As I argued then, Keshi was never the problem of Nigerian football. Only what Keshi needed from Nigeria were support, patience, and a peaceful football house. But even now, the house is at daggers drawn. How could any national team coach have won a match when FIFA’s ban was hanging on his country like the sword of Damocles? How could Keshi have performed well when his working environment was a minefield?
Whenever Keshi won, it was luck; whenever he lost, it was Keshi’s fault. Now he is dead, they are shedding crocodile tears. Enough of the hypocrisy!
How long must we continue to deceive ourselves? How long must we keep prolonging our football travails? It is what we sow that we will reap.
Stephen Keshi was a God-sent to Nigeria football, a true hero, a true legend. Other countries saw him that way. But we did not see him that way. Mind you, I am talking about a coach who was in 2014 voted the best coach in Africa and ranked 14th in the world. What else could Nigeria have asked for? Indeed, Nigeria never deserved Keshi!
Keshi was different for football. Off it, on it. Keshi was larger than life in football affairs, that was why his detractors saw him as an obstacle. Nigeria lost the chance to consolidate on the gains of the Nations Cup glory.
When Keshi said, “Some day, I will be coach of Nigeria and then they will know they have a coach,” he never reckoned that some day, they would forget they had a coach.
If the powers that be in Nigerian football had allowed Keshi to be, he would have revolutionised coaching in Nigeria just as he did with Nigerian football.
What’s national talent when not enamoured with your country? Football laurels are not won by superhumans. They are won by a dedicated team that can believe as one, think as one, play as one. Keshi knew this. Given more time, Keshi would have given us a long lasting glory. Yes, along the way, there may be bad spells. But it was for the long haul.
We would have patiently tapped into his wisdom. Our young kids would have grown with his philosophy adapted to suit our peculiarity. Nigerian coaches would have understudied Keshi’s football philosophy whose bedrock is the building of a team around the home-based players. A formula he had proved. A formula to be deployed by African teams if they ever hope to win the World Cup.
When an ex-international who loved his wife and football loses his wife, he falls back on his other love.
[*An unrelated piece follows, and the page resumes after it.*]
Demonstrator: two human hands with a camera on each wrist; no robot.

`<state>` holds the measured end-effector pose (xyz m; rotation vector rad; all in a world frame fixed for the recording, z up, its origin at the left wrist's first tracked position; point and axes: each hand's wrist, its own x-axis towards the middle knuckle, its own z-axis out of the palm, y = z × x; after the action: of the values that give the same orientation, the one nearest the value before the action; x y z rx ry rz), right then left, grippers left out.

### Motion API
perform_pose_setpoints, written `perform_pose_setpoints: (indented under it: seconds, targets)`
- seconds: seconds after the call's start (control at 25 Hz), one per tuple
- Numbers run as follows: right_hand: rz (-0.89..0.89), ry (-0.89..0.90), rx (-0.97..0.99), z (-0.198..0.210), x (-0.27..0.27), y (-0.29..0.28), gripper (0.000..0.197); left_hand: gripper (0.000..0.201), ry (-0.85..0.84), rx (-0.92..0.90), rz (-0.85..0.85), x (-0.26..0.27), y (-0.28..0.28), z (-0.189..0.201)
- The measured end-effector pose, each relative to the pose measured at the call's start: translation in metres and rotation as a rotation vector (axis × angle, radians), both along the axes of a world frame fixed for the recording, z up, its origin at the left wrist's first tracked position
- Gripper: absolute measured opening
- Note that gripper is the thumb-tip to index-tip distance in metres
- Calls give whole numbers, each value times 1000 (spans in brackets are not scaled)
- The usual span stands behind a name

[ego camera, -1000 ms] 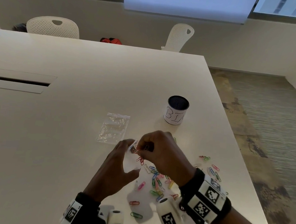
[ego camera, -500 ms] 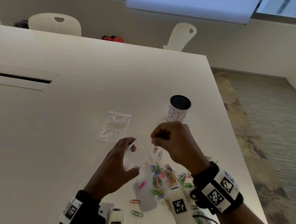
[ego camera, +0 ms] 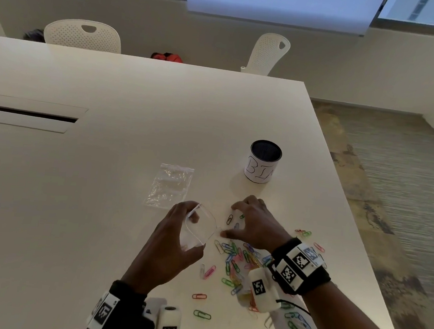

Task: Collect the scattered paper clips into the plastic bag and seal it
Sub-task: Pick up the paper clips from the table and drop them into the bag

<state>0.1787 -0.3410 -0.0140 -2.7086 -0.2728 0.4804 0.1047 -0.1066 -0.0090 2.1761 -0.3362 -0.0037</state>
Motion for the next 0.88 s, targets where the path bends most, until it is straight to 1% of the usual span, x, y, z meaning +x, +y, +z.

But Nigeria denied Keshi the companionship of his country’s football. His late wife was beautiful. Football too is the beautiful game. The joy of showing young Nigerians the way of football, the joy of working for fatherland.
After Keshi was humiliated out, where is Nigerian football today? We didn’t qualify for two Nations Cup in a row. If we cannot qualify for a tournament in Africa that has 16 countries, what hope for qualifying for the World Cup where Africa has only five slots?
Did Nigeria truly love Keshi when he was alive? The answer is a big “No!” What we had for him was a conditional love, a fair-weather love. That is what a Nigerian hero and an African legend got from us!
Keshi might have had this ode for Nigeria from a song by Jim Reeves of the blessed memory:
“No need to say you’re sorry
No need to feel ashamed
If I’m not the one you love
Don’t feel you’re to blame.
I don’t deny it hurts me
And this pain is hard to hide
But at least I lived a little while
Before I died.”
Nigeria deeply hurt Keshi. But, now he is safe somewhere, and standing tall in the courtyard of history, never to be hurt by Nigeria or anyone, again.